── Given information
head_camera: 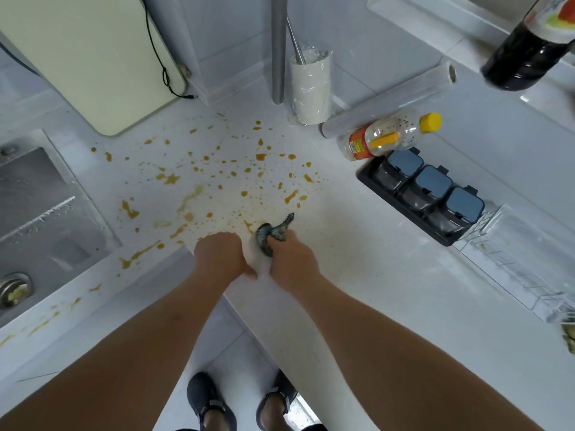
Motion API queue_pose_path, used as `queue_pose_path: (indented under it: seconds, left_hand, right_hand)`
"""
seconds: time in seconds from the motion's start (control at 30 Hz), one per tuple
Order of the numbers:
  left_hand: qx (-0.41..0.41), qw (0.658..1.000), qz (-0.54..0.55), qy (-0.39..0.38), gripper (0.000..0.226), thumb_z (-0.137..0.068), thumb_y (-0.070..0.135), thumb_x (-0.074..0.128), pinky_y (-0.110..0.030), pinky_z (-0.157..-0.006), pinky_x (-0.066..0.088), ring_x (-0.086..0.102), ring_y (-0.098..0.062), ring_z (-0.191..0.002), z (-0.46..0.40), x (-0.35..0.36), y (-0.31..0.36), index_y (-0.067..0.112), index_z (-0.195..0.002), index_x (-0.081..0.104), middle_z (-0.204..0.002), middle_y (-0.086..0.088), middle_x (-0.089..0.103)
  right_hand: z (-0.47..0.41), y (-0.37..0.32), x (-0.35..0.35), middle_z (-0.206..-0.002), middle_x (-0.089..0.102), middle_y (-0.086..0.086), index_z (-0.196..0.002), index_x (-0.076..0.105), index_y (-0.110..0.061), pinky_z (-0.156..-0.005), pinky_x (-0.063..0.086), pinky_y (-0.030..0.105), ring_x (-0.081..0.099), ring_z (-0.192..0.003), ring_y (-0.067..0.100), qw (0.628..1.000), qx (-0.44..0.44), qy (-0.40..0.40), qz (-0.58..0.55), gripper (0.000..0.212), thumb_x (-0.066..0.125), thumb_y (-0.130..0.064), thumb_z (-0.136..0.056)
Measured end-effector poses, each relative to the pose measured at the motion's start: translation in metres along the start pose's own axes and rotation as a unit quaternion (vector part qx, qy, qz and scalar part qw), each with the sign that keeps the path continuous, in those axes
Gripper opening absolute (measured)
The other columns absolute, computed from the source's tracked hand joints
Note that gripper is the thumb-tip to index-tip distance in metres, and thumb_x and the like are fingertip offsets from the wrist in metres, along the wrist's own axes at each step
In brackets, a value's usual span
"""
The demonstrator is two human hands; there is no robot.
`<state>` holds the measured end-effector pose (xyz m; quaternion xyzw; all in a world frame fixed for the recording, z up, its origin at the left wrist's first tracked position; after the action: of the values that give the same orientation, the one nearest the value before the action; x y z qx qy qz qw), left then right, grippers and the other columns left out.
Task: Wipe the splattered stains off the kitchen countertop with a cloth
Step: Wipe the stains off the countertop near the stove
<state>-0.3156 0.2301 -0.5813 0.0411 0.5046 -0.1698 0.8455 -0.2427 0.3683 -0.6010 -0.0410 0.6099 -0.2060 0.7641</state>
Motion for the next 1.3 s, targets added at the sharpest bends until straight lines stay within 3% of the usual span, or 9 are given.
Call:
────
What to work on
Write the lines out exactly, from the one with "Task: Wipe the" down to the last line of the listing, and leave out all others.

Written answer
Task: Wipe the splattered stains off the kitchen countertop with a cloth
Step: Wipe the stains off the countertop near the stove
<state>-0.3156 0.2301 -0.5813 0.0411 0.5046 -0.1698 0.8455 -0.2427 0.3683 -0.6010 -0.0410 0.6099 -0.2060 0.7641</state>
Motion for the next 1.3 s, targets added at the sharpest bends until straight lines stay within 3% of the usual span, or 9 are given.
Call:

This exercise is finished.